◆ What to do:
In the material below, find each line with the word "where" and list it.

++++

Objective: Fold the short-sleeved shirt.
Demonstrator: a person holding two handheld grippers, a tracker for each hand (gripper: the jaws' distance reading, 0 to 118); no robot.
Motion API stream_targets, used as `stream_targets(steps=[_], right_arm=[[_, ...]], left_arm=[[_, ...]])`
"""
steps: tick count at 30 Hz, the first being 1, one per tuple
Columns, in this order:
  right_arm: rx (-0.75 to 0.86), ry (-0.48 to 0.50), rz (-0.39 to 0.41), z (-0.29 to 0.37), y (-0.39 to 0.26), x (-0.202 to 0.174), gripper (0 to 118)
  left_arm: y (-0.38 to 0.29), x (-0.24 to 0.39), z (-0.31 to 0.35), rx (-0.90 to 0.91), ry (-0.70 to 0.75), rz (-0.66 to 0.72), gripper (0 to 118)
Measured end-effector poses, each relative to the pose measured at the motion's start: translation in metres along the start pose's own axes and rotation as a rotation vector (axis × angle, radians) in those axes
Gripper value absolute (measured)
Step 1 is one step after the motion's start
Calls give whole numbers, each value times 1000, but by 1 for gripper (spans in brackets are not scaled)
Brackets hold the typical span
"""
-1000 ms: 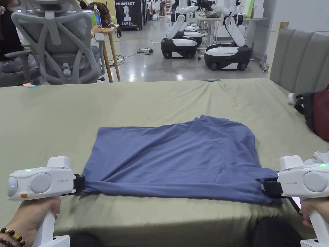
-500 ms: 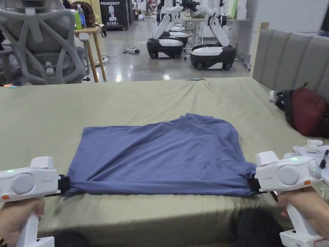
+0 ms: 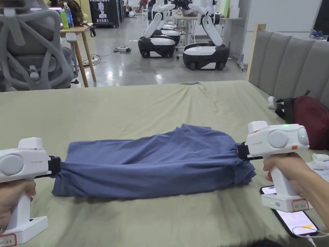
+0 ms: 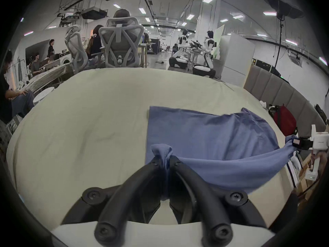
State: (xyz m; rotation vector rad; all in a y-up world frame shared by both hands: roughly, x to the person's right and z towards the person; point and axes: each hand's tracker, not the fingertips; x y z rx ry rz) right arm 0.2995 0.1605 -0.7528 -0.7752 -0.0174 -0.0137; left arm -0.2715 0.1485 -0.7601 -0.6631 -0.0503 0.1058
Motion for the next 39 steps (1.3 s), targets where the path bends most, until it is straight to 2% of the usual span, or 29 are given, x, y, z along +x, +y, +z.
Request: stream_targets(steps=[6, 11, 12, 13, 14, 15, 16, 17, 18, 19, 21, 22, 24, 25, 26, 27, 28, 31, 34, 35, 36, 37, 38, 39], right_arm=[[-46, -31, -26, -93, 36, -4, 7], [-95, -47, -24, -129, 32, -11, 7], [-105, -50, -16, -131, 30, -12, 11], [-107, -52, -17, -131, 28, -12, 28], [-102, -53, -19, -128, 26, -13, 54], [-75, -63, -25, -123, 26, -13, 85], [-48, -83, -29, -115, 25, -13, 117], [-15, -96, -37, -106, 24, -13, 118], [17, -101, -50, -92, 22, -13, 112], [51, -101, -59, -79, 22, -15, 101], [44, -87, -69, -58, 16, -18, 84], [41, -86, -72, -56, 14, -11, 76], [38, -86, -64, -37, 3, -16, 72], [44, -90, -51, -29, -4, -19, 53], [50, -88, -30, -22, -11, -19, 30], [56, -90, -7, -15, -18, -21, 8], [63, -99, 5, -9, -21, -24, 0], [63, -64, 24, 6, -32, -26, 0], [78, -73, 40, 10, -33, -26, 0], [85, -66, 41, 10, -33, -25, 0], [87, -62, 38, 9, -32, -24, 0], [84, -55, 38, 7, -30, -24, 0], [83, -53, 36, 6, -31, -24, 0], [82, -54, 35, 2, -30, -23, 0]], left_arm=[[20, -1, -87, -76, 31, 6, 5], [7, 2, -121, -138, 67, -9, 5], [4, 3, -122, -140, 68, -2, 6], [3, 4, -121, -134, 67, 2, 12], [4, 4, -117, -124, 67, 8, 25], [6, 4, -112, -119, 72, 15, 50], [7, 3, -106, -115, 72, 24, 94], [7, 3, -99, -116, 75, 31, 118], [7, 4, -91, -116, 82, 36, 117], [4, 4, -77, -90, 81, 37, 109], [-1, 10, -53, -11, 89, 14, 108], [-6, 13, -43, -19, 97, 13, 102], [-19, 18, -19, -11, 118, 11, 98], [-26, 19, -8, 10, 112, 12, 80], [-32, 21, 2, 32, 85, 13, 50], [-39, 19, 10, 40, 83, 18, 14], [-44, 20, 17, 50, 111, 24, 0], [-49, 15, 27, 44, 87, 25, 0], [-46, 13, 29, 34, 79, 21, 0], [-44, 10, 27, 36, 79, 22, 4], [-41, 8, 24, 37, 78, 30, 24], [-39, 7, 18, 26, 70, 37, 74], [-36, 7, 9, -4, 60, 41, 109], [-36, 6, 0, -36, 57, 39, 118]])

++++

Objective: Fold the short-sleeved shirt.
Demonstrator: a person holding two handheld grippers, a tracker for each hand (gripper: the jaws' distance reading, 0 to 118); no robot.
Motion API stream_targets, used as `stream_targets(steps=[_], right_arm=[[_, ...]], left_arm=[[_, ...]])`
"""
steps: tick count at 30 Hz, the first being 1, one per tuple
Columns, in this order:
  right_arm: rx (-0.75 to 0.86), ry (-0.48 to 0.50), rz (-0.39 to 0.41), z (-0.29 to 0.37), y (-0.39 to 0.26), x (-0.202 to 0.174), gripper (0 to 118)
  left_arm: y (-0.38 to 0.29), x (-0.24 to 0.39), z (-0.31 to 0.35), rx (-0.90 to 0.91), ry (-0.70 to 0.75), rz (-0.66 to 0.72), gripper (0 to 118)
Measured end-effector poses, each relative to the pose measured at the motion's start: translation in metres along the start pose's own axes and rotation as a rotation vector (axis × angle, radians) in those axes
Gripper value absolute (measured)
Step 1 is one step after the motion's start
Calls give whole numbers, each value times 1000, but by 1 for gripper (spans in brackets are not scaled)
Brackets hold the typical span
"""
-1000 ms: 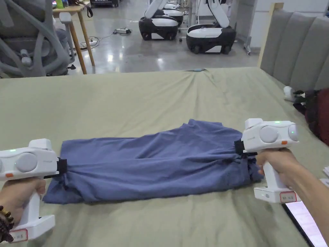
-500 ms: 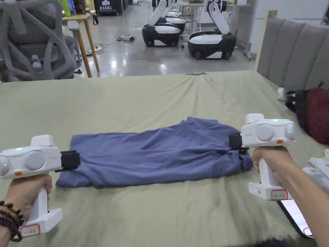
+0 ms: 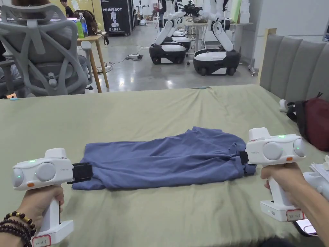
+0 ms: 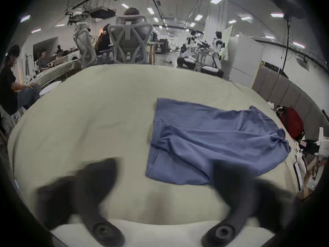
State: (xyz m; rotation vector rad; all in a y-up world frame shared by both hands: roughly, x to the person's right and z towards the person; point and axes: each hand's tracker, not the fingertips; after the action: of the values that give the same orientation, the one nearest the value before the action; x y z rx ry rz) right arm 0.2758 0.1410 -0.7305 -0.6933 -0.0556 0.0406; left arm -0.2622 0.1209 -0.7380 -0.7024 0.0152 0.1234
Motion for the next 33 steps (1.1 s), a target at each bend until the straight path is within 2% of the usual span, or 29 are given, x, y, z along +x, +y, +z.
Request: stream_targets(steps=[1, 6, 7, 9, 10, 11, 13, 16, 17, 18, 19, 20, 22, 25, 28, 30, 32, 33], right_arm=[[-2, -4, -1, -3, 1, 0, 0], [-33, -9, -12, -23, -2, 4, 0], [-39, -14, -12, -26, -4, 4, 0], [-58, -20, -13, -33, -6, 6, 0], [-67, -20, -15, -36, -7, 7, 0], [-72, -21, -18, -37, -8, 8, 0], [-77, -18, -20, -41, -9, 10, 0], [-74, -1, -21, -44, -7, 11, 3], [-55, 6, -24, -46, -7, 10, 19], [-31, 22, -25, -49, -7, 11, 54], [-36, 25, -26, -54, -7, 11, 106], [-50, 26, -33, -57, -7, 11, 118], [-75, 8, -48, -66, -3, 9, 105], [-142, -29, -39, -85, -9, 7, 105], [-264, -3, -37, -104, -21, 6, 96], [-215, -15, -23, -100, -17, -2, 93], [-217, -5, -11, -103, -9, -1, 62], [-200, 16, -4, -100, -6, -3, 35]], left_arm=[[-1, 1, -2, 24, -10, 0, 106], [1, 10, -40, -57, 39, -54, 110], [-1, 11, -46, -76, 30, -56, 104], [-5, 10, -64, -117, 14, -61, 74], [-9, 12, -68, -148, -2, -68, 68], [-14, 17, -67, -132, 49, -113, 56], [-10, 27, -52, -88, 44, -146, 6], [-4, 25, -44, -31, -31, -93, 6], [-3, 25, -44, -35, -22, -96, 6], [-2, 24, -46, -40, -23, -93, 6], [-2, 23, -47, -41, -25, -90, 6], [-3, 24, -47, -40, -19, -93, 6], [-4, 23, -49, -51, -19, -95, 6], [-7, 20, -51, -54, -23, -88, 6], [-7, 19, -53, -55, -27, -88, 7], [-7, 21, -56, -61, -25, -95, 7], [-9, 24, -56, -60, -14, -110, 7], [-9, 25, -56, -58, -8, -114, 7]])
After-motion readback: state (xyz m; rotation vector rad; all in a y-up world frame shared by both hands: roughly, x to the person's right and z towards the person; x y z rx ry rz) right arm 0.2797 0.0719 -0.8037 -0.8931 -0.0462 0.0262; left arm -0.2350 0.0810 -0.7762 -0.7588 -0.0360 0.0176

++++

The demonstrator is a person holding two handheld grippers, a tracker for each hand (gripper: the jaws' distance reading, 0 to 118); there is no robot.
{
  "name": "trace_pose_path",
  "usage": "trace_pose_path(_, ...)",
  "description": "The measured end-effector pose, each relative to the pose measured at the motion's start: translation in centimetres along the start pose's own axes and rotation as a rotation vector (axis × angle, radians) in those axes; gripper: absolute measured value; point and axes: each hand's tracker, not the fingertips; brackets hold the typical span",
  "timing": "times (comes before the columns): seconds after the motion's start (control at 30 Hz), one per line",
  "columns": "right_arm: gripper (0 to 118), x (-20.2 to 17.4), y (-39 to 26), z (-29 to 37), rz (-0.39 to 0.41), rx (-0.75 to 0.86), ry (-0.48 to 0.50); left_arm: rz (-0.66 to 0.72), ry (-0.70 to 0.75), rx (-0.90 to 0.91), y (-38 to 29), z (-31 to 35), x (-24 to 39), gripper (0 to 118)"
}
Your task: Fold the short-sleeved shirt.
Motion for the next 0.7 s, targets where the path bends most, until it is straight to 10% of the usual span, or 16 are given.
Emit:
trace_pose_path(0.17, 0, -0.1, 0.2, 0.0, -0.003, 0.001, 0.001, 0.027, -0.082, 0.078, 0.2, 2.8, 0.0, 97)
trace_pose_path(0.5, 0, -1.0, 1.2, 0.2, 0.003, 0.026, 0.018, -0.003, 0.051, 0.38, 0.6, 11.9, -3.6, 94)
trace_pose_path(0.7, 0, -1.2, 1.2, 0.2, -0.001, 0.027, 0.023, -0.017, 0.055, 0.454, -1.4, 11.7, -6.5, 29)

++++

◆ Exercise answer:
Motion for the next 39 steps (1.3 s), targets where the path bends most, until it is straight to 2% of the usual span, or 29 are given, x, y, z along +x, +y, +z.
Motion for the next 0.7 s, targets where the path bends most, until it is straight to 10% of the usual span, or 16 are given.

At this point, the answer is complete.